Pueden trabajar desde aquí si lo desean.

—No somos solo piezas que puedes mover en un tablero de ajedrez.

—En algún momento, había alzado la voz, y de repente me encontré gritándole al hombre que amaba—.

Quería ser más razonable, pero cada vez más, sentía que tenía que perderlo todo para mantener a Gio, y me estaba cansando de eso.

Tallon avanzó, una sonrisa tonta en su rostro.

—Quiero decir, te está ofreciendo como la mejor nota del médico de todos los tiempos.

‘No puede ir a la escuela, demasiado perseguida por la mafia rival.’
Me giré hacia el hombre que era prácticamente un hermano para mí.

—Que te jodan, Tallon.

Ahora no es el momento para tus estúpidas bromas.

Él se encogió.

—Está bien, está bien.

Pero prefiero que estén vivas a que estén educadas en la universidad.

Dalia rodó los ojos.

—¿Qué?

¿Estás tomando su lado para impresionarlo y que te dejen quedarte aquí más tiempo?

Los adultos están hablando.

Lárgate.

Gio se levantó de repente y golpeó sus manos en la mesa.

—Parece que les he dado la impresión de que esto está abierto a debate.

No lo está.

Me encantaría poder hablar con ustedes como adultas, pero han demostrado que eso es imposible.

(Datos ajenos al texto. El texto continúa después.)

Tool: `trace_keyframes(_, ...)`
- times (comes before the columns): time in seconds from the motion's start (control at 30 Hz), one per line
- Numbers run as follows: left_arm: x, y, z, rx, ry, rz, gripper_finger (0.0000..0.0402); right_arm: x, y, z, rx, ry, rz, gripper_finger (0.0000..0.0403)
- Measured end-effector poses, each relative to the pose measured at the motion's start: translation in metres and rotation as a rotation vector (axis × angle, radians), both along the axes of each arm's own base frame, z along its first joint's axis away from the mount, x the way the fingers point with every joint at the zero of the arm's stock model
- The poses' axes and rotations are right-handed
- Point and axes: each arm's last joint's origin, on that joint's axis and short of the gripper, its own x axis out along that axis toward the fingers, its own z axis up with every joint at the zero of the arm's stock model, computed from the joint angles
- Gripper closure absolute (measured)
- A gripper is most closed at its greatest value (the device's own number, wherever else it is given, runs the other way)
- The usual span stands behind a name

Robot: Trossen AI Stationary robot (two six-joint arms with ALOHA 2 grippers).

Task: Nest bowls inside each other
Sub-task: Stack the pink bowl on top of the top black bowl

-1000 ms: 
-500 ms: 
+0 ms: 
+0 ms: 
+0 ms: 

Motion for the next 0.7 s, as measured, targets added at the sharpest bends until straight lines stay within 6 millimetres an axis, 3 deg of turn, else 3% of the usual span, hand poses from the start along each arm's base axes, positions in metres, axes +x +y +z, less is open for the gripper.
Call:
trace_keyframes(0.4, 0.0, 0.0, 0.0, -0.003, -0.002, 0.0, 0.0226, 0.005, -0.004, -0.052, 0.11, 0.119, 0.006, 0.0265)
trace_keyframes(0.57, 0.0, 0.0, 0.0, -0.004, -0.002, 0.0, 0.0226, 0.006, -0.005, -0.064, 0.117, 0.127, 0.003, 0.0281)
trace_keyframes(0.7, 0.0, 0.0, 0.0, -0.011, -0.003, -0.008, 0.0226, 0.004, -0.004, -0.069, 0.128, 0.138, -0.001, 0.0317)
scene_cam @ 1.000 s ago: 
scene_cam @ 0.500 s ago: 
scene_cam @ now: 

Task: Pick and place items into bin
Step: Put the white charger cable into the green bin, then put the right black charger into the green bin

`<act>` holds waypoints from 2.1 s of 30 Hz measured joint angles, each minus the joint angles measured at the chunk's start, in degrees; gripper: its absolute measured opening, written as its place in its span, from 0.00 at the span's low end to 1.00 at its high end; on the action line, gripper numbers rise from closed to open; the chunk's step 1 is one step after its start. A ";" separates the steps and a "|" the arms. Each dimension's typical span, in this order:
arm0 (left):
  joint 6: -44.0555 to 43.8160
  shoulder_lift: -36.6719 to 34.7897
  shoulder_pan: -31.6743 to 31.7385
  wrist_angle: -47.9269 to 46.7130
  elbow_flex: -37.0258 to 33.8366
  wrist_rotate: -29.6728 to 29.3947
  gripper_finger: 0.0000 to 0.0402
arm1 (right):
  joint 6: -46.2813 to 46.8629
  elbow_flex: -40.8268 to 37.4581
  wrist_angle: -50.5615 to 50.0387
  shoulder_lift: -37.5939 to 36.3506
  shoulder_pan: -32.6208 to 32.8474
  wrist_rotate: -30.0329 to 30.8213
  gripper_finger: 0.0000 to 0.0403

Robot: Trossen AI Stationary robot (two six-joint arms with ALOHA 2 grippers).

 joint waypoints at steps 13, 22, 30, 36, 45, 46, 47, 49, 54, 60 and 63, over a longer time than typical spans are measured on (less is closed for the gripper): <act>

Dejarán la escuela, y podrán regresar cuando hayamos resuelto esta amenaza.

La ira justa se convirtió en una furia hirviendo en el fondo de mi estómago.

Sentí que estaba perdiendo el control de mi vida, mis metas, todo, y en ese momento, sentí que Gio me lo estaba quitando.

—No estás a cargo de mí.

No puedes convertir mi vida en esto.

Gio me miró con una frialdad en sus ojos.

Apenas reconocí al hombre que amaba detrás de la furia imponente, detrás del Don de la mafia.

—Desafortunadamente, Olivia, sí puedo.

Soy un donante significativo para tu universidad, y siempre atienden mis llamadas.

Sugiero que empieces a acostumbrarte a la idea.

Se dio vuelta y comenzó a caminar hacia la puerta.

—Tu única otra opción es irte.

Mi boca se abrió mientras él subía las escaleras a su oficina.

Le había dicho que tenía miedo y estaba pensando en volver a casa porque confiaba en él.

Que él arrojara eso en mi cara delante de Dalia y Tallon casi se sentía como una traición peor que sacarme de la escuela.

Tallon me miró con ojos abiertos y preocupados, pero lo aparté.

Me disculparía con él más tarde, si pensaba que necesitaba una cuando estuviera menos enojada.

No podía entender nada ahora mismo.

En su lugar, miré a Dalia, cuya ira reflejada parecía un puerto seguro en esta tormenta.

—Que le jodan —dije.

Ella asintió.

—Que le jodan.

Crucé alrededor de la mesa hacia ella.

—¿Quieres pedirle a María que nos ayude a emborracharnos espectacularmente?

Una sonrisa se extendió por su rostro, feroz y furiosa.

—Absolutamente.

Entrelacé mi brazo con el suyo, y marchamos hacia la cocina.

Quizás si me emborrachaba lo suficiente, podría dejar de pensar en lo atractivo que sonaba regresar a América ahora mismo.